No doubt life is somewhat easier with the internet. One word will suffice to illustrate it: phonebook. When is the last time I looked something up in a phonebook? While pulling open a drawer beneath the accumulated phonebooks on the phone stand, I noticed how thick with dust they were. Even the cordless phone with its answering machine appeared just a little bit medieval to my cyber eyes. If this is evolution, we may be in trouble. Technology was envisioned as the liberator from labor, but we’ve clearly become its slaves. Don’t worry about the food spoiling in the refrigerator, get me back onto Facebook—now! My smartphone has a flashlight, several email apps, and can soothe me with its music. It is my rod and staff.
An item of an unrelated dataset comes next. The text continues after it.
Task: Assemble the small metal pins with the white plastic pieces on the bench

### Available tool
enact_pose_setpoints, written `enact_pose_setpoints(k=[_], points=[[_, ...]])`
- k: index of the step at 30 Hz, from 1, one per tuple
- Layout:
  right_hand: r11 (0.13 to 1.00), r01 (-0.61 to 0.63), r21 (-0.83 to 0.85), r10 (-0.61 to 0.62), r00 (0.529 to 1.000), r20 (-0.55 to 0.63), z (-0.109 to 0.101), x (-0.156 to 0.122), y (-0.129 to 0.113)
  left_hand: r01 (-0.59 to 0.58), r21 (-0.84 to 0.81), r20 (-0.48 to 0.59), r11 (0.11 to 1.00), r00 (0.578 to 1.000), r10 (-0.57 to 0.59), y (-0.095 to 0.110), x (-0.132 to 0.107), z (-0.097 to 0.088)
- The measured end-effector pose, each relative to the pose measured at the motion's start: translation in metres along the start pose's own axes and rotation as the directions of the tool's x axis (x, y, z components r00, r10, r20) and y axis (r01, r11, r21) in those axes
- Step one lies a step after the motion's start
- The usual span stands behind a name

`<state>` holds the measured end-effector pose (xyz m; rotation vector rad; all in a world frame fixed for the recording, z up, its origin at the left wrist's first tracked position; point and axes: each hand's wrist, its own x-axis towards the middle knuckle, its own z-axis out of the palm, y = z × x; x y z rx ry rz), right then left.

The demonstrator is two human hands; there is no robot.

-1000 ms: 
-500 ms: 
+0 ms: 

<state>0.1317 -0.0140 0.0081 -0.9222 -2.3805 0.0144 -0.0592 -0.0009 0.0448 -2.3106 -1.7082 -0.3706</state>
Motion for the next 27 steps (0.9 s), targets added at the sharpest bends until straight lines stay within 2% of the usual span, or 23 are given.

On a short drive to run an errand this weekend, I went by one of the few stores with power in the area. Their electronic marquee read “cell phones charged here.” The greatest service that could be offered to a cold, hungry population living in the dark.
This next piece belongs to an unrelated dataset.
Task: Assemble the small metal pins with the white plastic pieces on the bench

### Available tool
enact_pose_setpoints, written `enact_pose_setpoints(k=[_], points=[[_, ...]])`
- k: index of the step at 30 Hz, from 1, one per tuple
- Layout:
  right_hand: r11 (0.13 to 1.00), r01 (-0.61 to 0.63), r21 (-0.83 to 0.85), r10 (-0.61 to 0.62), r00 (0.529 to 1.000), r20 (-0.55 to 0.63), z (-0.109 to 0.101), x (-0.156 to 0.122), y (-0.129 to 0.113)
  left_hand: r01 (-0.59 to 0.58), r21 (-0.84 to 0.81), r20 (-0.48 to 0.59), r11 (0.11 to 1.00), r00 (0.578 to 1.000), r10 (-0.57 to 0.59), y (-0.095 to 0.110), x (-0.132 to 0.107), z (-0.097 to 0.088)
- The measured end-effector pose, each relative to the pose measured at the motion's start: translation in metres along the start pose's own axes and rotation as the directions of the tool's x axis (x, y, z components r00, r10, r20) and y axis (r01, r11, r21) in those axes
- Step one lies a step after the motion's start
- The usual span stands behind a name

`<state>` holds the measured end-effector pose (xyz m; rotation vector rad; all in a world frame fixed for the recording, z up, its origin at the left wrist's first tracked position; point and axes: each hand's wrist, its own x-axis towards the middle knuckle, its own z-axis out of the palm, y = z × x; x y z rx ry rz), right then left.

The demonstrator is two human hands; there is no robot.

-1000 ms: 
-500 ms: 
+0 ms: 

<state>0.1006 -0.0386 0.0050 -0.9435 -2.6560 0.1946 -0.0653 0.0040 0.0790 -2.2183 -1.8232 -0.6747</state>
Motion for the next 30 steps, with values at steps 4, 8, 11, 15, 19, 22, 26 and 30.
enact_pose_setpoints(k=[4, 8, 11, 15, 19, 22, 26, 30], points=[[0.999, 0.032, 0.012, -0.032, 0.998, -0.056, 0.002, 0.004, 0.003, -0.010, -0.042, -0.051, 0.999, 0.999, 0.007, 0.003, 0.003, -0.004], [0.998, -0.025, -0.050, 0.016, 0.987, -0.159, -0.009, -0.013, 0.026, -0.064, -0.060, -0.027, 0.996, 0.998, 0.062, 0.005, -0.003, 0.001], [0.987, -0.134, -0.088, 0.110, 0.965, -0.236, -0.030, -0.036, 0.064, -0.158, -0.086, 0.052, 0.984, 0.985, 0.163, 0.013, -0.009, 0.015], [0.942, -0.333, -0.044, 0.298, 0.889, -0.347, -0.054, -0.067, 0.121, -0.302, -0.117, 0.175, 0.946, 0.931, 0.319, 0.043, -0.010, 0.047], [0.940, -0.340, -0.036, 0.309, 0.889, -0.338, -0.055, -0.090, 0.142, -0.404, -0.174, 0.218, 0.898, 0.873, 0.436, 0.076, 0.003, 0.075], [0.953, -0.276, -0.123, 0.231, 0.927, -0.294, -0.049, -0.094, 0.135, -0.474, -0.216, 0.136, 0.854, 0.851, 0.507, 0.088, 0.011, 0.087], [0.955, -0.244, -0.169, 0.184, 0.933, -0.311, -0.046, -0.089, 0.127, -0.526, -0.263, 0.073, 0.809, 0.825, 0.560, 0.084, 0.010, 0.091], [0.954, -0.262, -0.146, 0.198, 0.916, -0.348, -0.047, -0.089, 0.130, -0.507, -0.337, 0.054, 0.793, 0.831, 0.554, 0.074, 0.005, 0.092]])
One of the hallmarks said to have ended the Dark Ages was the printing press. Literature, on paper, could now be spread (mostly in the form of the Bible) from person to person until all of Europe would have access to sacred knowledge. That knowledge (and a great deal of nonsense) is now worshipfully cupped in the palm of my hand. As Hoffman notes, even the librarians were telling patrons not where to find books, but where to locate outlets. Robots fight our wars remotely, and wireless networks link us in a web far more valuable than that of the silk moth. And we have realized that even the creator of an entire universe can be held in a child’s hand.